A breeze kicked up, sending wisps of cold air between his neck and layered coat collars, and up his sleeves, chilling him to the bone. Shivering, he began walking again.
Honestly though, he didn't want to focus on the deceased. There were too many strings of uncomfortableness left there, most of them with her involved. He had always stumbled through memories that made little sense, feelings that made even less, which basically was where he had circled back around to at present moment.
He didn't like it. Correction, he never liked it and certainly had no energy or time to dwell on it. The day was over, the night had been long and cold, and all he wanted to do was crawl in his bed and sleep. Forget it all for now. It was too much to sort into neat manageable piles. Between the flickers of hope, the oddness of her behavior, and the overhanging dread and depression that usually blanketed his life, he felt light, heavy, and seven levels of confused.
When he'd arrived at his own dwelling, the welt on his face had seeded a deep headache in his skull. Strangely, it was a wonderful distraction from the growing storm in his head. For now, it was time to sleep. The rest would have to wait for morning.
#
Warmth of the late spring Georgia sun felt wonderful on his face, which is why he was so damn pissed off when the dream of laying beneath it was abruptly ended by frantic but deliberate rapping at his metal front door.
"Wake up redneck!" The irritated female voice echoed from the other side of the barrier.
Stumbling out of his pile of random sized blankets and animal pelts, Ellis grumbled various obscenities under his breath. He pulled the various steel bars out of position to open the door, preparing for the rush of cold air that chilled him as he dragged the monolith open with a grunt.
"For fuck's sake Bee, my shift doesn't begin until 2, what the hell do you want? Don't tell me someone left the corral gate open again and the heifers got out."
Rubbing his eyes in the bright morning sun, Ellis was finally able to focus on the noisy blonde girl, with the ever present pale face of her partner towering over from behind her. He never said all that much, but his face was always so expressive that he didn't really need to.

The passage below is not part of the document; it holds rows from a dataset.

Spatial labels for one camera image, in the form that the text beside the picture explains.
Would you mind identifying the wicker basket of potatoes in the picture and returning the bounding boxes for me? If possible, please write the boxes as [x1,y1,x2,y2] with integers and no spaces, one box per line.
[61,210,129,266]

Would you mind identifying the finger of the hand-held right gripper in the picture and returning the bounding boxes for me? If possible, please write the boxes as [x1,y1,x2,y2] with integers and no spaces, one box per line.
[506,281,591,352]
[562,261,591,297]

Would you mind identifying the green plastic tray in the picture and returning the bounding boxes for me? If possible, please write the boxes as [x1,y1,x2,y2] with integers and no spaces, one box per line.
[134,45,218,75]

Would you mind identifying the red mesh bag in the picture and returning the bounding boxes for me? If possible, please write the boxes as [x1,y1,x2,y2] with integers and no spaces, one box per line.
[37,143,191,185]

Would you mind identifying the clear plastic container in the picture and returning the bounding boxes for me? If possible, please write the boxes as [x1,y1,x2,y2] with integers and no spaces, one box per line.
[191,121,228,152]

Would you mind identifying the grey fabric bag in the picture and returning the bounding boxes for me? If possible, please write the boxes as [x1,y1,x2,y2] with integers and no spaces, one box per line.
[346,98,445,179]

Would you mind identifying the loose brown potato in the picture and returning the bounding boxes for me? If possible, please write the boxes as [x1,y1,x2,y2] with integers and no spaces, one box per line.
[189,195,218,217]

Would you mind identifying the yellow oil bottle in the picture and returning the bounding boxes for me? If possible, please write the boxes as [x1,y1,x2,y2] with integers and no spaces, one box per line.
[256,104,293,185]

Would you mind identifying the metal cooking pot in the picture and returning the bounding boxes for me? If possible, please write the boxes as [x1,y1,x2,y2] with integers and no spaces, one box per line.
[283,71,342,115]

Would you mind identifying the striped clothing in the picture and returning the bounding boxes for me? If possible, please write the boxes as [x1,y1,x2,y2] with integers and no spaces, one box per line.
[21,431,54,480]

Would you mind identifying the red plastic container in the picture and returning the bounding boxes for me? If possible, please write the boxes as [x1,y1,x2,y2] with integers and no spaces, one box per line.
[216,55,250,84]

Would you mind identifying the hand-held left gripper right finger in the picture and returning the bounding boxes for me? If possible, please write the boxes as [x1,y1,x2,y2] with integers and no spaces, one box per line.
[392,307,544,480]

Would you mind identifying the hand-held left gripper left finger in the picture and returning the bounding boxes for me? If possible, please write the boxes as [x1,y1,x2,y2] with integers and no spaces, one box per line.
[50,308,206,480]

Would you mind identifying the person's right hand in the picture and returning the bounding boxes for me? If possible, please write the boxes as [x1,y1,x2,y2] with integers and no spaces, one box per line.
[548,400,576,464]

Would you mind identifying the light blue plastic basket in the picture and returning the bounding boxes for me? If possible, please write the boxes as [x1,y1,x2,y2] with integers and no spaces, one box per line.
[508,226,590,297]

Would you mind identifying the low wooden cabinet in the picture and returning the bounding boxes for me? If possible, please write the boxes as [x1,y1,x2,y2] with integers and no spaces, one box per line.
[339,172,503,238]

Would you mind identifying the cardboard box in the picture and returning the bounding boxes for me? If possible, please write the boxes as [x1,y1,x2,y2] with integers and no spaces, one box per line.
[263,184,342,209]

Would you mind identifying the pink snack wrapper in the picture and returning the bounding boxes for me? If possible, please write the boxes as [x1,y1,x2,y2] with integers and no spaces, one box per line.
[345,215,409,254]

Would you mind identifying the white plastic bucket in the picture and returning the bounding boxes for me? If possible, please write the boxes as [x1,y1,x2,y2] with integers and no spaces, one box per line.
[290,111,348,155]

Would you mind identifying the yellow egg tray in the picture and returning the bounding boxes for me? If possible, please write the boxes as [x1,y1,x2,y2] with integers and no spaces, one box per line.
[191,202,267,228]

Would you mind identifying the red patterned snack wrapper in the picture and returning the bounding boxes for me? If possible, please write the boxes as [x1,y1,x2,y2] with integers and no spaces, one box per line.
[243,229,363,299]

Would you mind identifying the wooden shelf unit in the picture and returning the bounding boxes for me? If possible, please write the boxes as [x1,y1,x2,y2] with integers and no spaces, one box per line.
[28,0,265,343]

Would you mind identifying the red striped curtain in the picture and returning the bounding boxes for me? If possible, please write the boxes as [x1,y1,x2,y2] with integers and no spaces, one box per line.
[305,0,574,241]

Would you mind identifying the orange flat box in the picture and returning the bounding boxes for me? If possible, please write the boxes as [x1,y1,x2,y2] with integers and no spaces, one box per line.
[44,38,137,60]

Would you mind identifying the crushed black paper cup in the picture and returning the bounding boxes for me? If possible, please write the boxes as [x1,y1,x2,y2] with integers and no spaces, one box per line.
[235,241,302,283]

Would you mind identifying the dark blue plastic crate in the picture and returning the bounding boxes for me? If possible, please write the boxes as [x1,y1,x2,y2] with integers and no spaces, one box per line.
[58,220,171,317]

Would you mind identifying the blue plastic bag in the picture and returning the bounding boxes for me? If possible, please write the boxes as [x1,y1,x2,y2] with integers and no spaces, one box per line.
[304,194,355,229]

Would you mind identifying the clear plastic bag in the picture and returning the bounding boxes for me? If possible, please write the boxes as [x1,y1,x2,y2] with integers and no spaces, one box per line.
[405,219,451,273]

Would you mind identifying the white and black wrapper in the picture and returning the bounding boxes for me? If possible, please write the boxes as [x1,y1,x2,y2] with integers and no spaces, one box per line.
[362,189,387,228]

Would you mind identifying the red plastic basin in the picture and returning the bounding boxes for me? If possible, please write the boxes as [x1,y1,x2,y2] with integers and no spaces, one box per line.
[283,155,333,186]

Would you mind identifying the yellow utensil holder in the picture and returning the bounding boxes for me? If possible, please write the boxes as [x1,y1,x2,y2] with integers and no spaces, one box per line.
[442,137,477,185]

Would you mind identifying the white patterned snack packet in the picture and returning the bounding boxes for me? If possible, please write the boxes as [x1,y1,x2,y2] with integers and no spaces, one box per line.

Ellis didn't like what it was telling him that morning.
"Ellis…" Bee began, then was at a loss for words for the first time in Ellis's recollection. She looked up over her shoulder at the guy behind her, searching for a way to finish.
"What?" Ellis asked, then shifted his eyes up to the other man, growing a bit irritated. "Jesse? What the crap is going on?"
"She's gone, man. She took off in the middle of the night. Left a letter."
Ellis's throat grew tight. Bee pulled out a piece of folded paper and passed it to Ellis. "It was on the door of the mess hall this morning. We know how much you worried for her. We're so sorry."